Fourier-Mixed Window Attention: Accelerating Informer for Long Sequence Time-Series Forecasting
Nhat Thanh Tran, Jack Xin
TL;DR
This work addresses the computational bottleneck of long-sequence time-series forecasting by introducing Fourier-Mixed window attention (FWin), a local-global attention mechanism that replaces Informer's ProbSparse blocks with windowed self-attention followed by a Fourier mixing layer. The authors provide a formal construction of FWin, prove that full attention can be exactly represented by a mixed-window formulation under the block-diagonal invertibility (BDI) condition, and demonstrate empirically that FWin achieves comparable or better accuracy than Informer while substantially reducing inference time (1.6–2×) and model size. A lighter variant, FWin-S, further speeds up inference with competitive performance.

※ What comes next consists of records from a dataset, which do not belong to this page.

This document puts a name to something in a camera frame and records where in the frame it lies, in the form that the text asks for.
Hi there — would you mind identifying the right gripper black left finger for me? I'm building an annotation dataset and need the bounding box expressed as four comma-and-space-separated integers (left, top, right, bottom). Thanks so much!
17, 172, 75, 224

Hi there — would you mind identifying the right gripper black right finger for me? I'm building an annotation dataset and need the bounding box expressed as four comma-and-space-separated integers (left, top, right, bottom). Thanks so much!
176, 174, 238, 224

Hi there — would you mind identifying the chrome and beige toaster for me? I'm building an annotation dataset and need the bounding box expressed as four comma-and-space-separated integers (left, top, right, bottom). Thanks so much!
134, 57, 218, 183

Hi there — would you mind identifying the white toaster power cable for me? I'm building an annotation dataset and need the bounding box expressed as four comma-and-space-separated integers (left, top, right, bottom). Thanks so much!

The approach is validated on diverse univariate and multivariate datasets, including a power-grid scenario, and is shown to be robust without relying on prior knowledge about seasonality or sparsity patterns. The combination of theoretical guarantees and practical speedups highlights FWin as a versatile, data-agnostic acceleration strategy for long-sequence forecasting.
Abstract
We study a fast local-global window-based attention method to accelerate Informer for long sequence time-series forecasting. While window attention being local is a considerable computational saving, it lacks the ability to capture global token information which is compensated by a subsequent Fourier transform block. Our method, named FWin, does not rely on query sparsity hypothesis and an empirical approximation underlying the ProbSparse attention of Informer. Through experiments on univariate and multivariate datasets, we show that FWin transformers improve the overall prediction accuracies of Informer while accelerating its inference speeds by 1.6 to 2 times. We also provide a mathematical definition of FWin attention, and prove that it is equivalent to the canonical full attention under the block diagonal invertibility (BDI) condition of the attention matrix. The BDI is shown experimentally to hold with high probability for typical benchmark datasets.